■ Task brief:
Please retype the whole listing so that it matches the original exactly.

■ Data excerpt:

• • • •

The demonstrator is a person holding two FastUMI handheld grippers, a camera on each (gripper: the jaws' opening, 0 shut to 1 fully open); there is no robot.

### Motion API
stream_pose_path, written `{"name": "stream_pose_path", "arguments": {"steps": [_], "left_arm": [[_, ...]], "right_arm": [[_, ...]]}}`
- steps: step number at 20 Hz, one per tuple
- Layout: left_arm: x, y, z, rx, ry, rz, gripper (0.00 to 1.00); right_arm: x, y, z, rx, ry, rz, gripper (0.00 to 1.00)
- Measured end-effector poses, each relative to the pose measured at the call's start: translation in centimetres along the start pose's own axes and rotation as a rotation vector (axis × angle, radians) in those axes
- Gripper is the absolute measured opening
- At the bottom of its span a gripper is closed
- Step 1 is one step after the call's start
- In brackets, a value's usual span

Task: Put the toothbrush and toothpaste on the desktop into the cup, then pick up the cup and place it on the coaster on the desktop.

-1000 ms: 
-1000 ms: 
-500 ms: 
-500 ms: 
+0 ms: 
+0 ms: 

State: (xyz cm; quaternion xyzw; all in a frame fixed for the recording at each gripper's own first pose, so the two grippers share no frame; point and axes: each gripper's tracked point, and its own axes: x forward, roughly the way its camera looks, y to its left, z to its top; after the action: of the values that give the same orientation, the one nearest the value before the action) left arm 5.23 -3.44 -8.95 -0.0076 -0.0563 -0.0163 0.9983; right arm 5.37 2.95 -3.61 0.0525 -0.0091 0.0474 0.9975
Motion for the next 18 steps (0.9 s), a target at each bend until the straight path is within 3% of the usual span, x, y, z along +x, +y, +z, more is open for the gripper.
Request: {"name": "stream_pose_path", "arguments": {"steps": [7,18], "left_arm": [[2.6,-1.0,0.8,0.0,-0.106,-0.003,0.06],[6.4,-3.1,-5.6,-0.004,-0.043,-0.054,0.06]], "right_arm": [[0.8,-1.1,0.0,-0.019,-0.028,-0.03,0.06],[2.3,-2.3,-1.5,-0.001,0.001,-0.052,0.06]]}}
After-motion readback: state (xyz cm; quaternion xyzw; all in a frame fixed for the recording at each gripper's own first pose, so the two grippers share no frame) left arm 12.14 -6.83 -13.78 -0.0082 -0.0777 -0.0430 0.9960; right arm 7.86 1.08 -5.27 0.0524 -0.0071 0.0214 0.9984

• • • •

■ Result below:
The demonstrator is a person holding two FastUMI handheld grippers, a camera on each (gripper: the jaws' opening, 0 shut to 1 fully open); there is no robot.

### Motion API
stream_pose_path, written `{"name": "stream_pose_path", "arguments": {"steps": [_], "left_arm": [[_, ...]], "right_arm": [[_, ...]]}}`
- steps: step number at 20 Hz, one per tuple
- Layout: left_arm: x, y, z, rx, ry, rz, gripper (0.00 to 1.00); right_arm: x, y, z, rx, ry, rz, gripper (0.00 to 1.00)
- Measured end-effector poses, each relative to the pose measured at the call's start: translation in centimetres along the start pose's own axes and rotation as a rotation vector (axis × angle, radians) in those axes
- Gripper is the absolute measured opening
- At the bottom of its span a gripper is closed
- Step 1 is one step after the call's start
- In brackets, a value's usual span

Task: Put the toothbrush and toothpaste on the desktop into the cup, then pick up the cup and place it on the coaster on the desktop.

-1000 ms: 
-1000 ms: 
-500 ms: 
-500 ms: 
+0 ms: 
+0 ms: 

State: (xyz cm; quaternion xyzw; all in a frame fixed for the recording at each gripper's own first pose, so the two grippers share no frame; point and axes: each gripper's tracked point, and its own axes: x forward, roughly the way its camera looks, y to its left, z to its top; after the action: of the values that give the same orientation, the one nearest the value before the action) left arm 5.23 -3.44 -8.95 -0.0076 -0.0563 -0.0163 0.9983; right arm 5.37 2.95 -3.61 0.0525 -0.0091 0.0474 0.9975
Motion for the next 18 steps (0.9 s), a target at each bend until the straight path is within 3% of the usual span, x, y, z along +x, +y, +z, more is open for the gripper.
Request: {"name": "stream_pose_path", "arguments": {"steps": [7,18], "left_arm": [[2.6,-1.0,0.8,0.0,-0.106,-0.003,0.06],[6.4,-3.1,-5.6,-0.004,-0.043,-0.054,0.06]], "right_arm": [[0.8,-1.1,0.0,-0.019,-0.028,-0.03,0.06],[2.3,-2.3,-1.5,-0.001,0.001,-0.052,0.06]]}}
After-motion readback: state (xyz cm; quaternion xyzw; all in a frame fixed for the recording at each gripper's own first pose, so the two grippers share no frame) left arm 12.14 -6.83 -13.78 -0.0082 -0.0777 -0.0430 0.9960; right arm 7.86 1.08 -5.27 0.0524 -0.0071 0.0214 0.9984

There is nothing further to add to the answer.